Ketika angin kencang bertiup di atas altar, kelompok empat Iblis Rakshasa berbaju hitam kesulitan untuk tetap membuka mata, dan tubuh mereka sedikit gemetar.
Xiao Chen, yang berubah menjadi petir, melawan Kekuatan Raja Dunia Bawah. Energi Esensi Sejati kekacauan primordialnya terus terkuras. Ketika dia hampir mencapai puncak altar, dia tiba-tiba berubah menjadi naga petir dan meraung ganas ke arah kelompok empat Iblis Rakshasa berbaju hitam.
Raungan naga menyebar ke segala arah, mengguncang langit.
Di hadapan raungan naga yang mengejutkan ini, kelompok Iblis Rakshasa berbaju hitam tidak dapat menahan diri untuk mundur beberapa langkah di atas altar.
“Pergi!” teriak Iblis Rakshasa berbaju hitam. Dia melawan tekanan dan memproyeksikan auranya. Dia memimpin Iblis Rakshasa yang tersisa untuk menyerang naga petir, ingin mengejar Xiao Chen.
Siapa sangka, naga petir itu terpecah menjadi sembilan dan tanpa membuang waktu dengan Iblis Rakshasa, terus berputar ke atas mengelilingi patung Rakshasa Tian setinggi tiga kilometer.
Sembilan naga yang melayang di langit memicu fenomena misterius yang mengerikan.

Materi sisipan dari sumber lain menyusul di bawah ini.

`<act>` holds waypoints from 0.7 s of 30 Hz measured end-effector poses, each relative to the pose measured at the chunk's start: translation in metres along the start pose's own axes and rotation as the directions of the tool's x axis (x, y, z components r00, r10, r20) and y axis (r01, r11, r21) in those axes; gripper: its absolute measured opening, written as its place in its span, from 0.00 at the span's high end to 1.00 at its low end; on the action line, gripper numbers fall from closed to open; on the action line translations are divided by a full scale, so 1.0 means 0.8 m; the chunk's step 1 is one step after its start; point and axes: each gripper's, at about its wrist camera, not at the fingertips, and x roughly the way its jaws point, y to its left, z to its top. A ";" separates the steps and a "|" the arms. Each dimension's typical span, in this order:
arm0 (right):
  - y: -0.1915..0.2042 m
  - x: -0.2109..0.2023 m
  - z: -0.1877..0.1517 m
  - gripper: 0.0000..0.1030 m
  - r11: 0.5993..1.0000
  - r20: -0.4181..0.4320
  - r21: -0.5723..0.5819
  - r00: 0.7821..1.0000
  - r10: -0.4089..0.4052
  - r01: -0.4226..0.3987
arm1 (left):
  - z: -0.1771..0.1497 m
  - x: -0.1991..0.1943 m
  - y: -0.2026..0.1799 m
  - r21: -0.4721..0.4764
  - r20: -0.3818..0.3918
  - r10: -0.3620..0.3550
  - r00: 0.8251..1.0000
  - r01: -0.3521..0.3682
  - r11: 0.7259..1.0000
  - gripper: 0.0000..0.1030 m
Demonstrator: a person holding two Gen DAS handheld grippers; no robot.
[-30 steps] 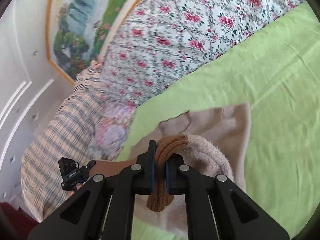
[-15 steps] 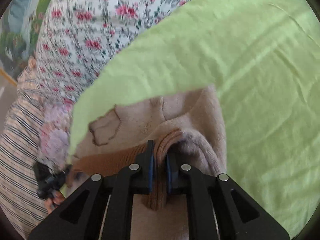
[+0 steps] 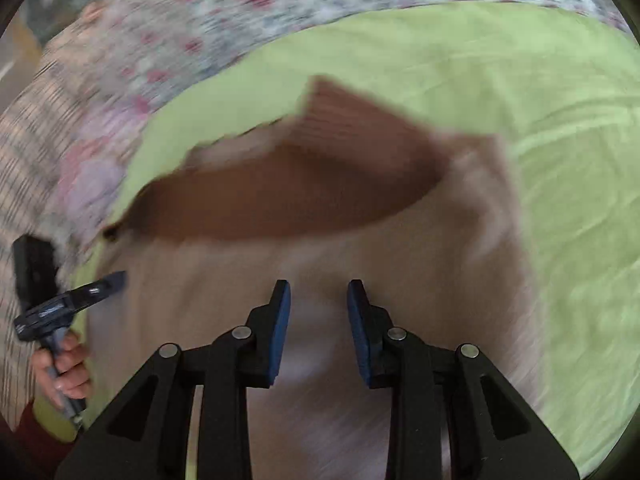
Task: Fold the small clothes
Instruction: 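Open both grippers and withdraw from the folded sweater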
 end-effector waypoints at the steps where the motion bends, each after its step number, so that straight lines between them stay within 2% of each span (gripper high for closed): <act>1: -0.013 -0.003 0.006 0.70 0.999 0.019 0.041 0.999 -0.031 0.030 | 0.015 -0.004 0.012 -0.022 0.027 0.039 0.999 -0.038 0.999 0.72; 2: -0.029 -0.009 0.010 0.70 0.994 0.036 0.101 0.998 -0.045 0.041 | 0.027 -0.009 0.024 -0.047 0.050 0.066 0.997 -0.064 0.997 0.72; 4: -0.046 -0.021 0.007 0.70 0.985 0.062 0.174 0.998 -0.004 -0.007 | 0.039 -0.024 0.054 -0.126 0.082 0.073 0.994 -0.063 0.990 0.72; 6: -0.040 -0.038 -0.009 0.67 0.987 0.084 0.161 0.996 0.001 -0.015 | 0.030 -0.044 0.072 -0.173 0.113 0.051 0.992 -0.031 0.984 0.72; 7: -0.034 -0.046 -0.022 0.60 0.989 0.090 0.144 0.996 0.009 -0.022 | 0.022 -0.050 0.075 -0.179 0.119 0.045 0.992 -0.023 0.984 0.72; 8: -0.025 -0.051 -0.032 0.54 0.990 0.095 0.136 0.995 0.027 -0.040 | 0.004 -0.057 0.076 -0.183 0.115 0.045 0.992 -0.024 0.983 0.72; 9: -0.016 -0.056 -0.045 0.53 0.990 0.099 0.127 0.994 0.055 -0.068 | -0.009 -0.063 0.074 -0.181 0.117 0.040 0.992 -0.019 0.983 0.72; 15: 0.039 -0.086 -0.116 0.53 0.988 0.093 0.053 0.985 0.143 -0.149 | -0.107 -0.126 0.039 -0.151 0.143 -0.019 0.990 0.040 0.988 0.72; 21: 0.059 -0.115 -0.166 0.52 0.979 0.098 0.045 0.976 0.192 -0.197 | -0.171 -0.168 0.014 -0.131 0.124 -0.073 0.990 0.089 0.987 0.70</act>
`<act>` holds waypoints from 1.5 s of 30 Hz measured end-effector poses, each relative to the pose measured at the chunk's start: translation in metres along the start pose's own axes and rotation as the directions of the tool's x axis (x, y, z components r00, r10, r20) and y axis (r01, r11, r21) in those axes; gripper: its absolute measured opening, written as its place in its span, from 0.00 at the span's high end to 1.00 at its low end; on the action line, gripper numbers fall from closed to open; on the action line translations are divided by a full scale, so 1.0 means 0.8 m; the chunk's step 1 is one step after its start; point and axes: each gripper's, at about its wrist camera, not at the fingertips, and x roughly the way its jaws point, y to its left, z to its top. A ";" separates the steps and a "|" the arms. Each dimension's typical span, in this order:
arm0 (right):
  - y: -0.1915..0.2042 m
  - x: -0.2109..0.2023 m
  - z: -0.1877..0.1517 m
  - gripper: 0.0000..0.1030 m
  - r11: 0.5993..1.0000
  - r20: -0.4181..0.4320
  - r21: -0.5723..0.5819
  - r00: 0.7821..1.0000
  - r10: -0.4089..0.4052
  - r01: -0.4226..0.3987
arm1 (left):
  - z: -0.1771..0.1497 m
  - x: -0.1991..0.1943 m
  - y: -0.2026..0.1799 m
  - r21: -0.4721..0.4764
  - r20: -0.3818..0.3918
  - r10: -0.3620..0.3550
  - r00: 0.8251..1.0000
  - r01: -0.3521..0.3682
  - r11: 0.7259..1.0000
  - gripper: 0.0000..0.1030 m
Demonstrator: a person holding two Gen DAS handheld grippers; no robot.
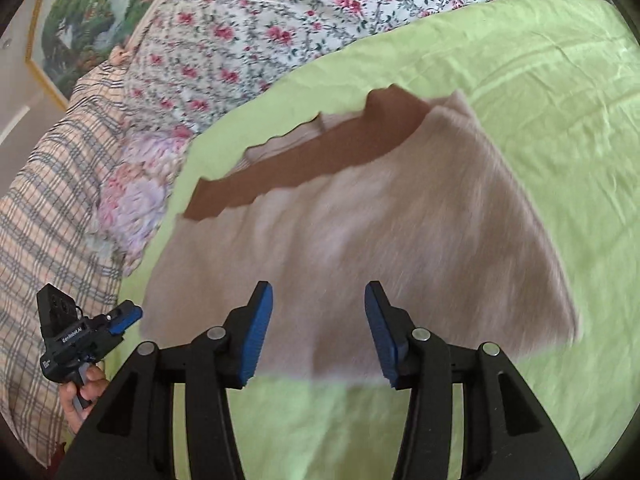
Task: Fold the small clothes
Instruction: 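Open both grippers and withdraw from the folded sweater, then grasp the sweater side with both grippers and fold it over lengthwise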
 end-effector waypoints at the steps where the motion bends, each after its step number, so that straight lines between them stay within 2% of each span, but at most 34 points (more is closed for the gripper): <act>1: 0.001 -0.004 -0.006 0.51 1.000 0.002 0.004 1.000 0.004 -0.004 | -0.008 -0.004 -0.003 -0.002 -0.003 -0.009 1.000 0.009 1.000 0.68; 8: 0.010 -0.016 -0.048 0.47 0.999 -0.030 0.023 0.999 0.030 -0.029 | -0.048 -0.015 -0.010 -0.011 -0.040 -0.031 0.999 0.031 0.999 0.60; 12: 0.015 -0.020 -0.067 0.47 0.999 -0.052 0.019 0.998 0.032 -0.031 | -0.061 -0.017 -0.006 -0.035 -0.050 -0.044 0.998 0.042 0.999 0.50; 16: 0.017 -0.022 -0.076 0.46 0.999 -0.067 0.018 0.997 0.039 -0.038 | -0.066 -0.015 -0.002 -0.053 -0.057 -0.040 0.998 0.037 0.998 0.50; 22: 0.022 -0.026 -0.077 0.45 0.999 -0.058 0.019 0.997 0.052 -0.051 | -0.057 -0.003 0.014 -0.127 -0.052 -0.019 0.998 0.012 0.992 0.50; 24: 0.024 -0.028 -0.076 0.45 0.998 -0.051 0.015 0.997 0.060 -0.059 | -0.052 0.004 0.020 -0.153 -0.048 -0.010 0.999 0.002 0.988 0.44; 29: 0.026 -0.028 -0.071 0.44 0.997 -0.047 0.021 0.996 0.070 -0.069 | -0.039 0.031 0.041 -0.234 -0.036 0.004 0.999 -0.012 0.972 0.40; 32: 0.023 -0.026 -0.065 0.44 0.997 -0.051 0.023 0.996 0.073 -0.072 | -0.025 0.040 0.057 -0.300 0.031 -0.019 0.999 0.027 0.954 0.41; 36: 0.016 -0.023 -0.054 0.44 0.997 -0.049 0.026 0.996 0.078 -0.076 | 0.001 0.051 0.063 -0.313 0.068 0.019 0.998 0.004 0.950 0.41; 38: 0.010 -0.018 -0.042 0.44 0.997 -0.047 0.023 0.997 0.069 -0.068 | 0.011 0.057 0.062 -0.307 0.081 0.040 0.996 -0.014 0.952 0.44; 39: 0.008 -0.016 -0.035 0.44 0.997 -0.041 0.023 0.997 0.068 -0.067 | 0.017 0.062 0.061 -0.296 0.085 0.059 0.995 -0.031 0.955 0.53; 40: 0.005 -0.013 -0.026 0.44 0.997 -0.033 0.021 0.997 0.070 -0.069 | 0.021 0.064 0.060 -0.289 0.086 0.070 0.994 -0.043 0.956 0.75; 41: 0.002 -0.011 -0.017 0.44 0.997 -0.027 0.017 0.997 0.071 -0.071 | 0.027 0.068 0.059 -0.278 0.082 0.067 0.994 -0.042 0.960 0.84; 43: -0.007 -0.003 0.003 0.44 0.997 -0.024 0.021 0.997 0.076 -0.075 | 0.034 0.066 0.049 -0.254 0.097 0.072 0.993 -0.045 0.966 0.87; 45: -0.019 0.008 0.028 0.44 0.996 -0.030 0.030 0.996 0.081 -0.080 | 0.042 0.057 0.017 -0.154 0.129 0.092 0.987 -0.071 0.986 0.89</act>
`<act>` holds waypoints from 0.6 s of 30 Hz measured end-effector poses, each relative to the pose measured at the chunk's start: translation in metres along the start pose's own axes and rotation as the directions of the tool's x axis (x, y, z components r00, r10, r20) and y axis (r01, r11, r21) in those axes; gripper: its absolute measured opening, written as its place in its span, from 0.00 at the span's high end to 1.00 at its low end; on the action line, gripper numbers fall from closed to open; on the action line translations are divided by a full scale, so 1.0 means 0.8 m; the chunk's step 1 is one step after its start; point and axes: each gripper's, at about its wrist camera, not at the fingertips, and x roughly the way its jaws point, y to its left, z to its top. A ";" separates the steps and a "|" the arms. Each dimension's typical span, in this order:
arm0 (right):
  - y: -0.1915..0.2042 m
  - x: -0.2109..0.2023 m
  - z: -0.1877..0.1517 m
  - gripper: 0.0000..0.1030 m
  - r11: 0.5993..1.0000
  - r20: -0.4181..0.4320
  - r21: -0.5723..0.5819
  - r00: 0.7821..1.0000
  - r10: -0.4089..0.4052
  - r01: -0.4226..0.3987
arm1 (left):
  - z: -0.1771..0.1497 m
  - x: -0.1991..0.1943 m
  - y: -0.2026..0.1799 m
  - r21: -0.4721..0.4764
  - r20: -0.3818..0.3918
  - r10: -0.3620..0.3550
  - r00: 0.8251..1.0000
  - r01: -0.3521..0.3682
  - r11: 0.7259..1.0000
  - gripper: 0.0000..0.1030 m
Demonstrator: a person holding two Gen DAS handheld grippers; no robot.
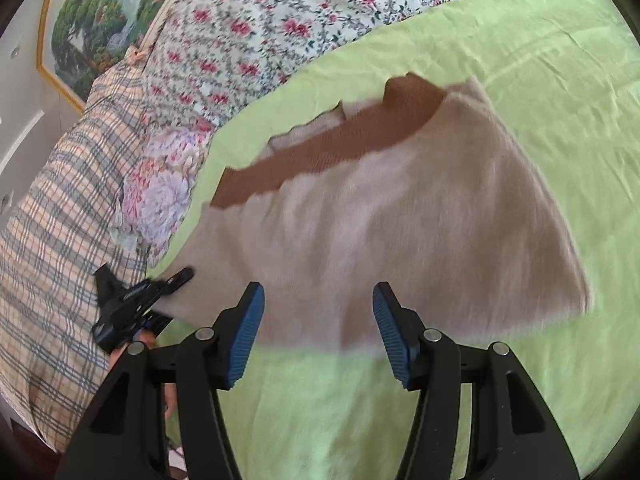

Lapisan awan petir berkumpul di atas patung, dan kilat menyambar langit.
“Oh tidak! Dia berencana untuk menghancurkan patung itu!”
Ekspresi Iblis Rakshasa berbaju hitam berubah drastis. Dia buru-buru membentuk segel tangan. Tiga Iblis Rakshasa di belakangnya secara bersamaan mengiris pergelangan tangan mereka, dan darah mereka menyembur ke patung Rakshasa Tian.
Terpaksa oleh keadaan, keempatnya bersiap untuk memanggil klon Rakshasa Tian.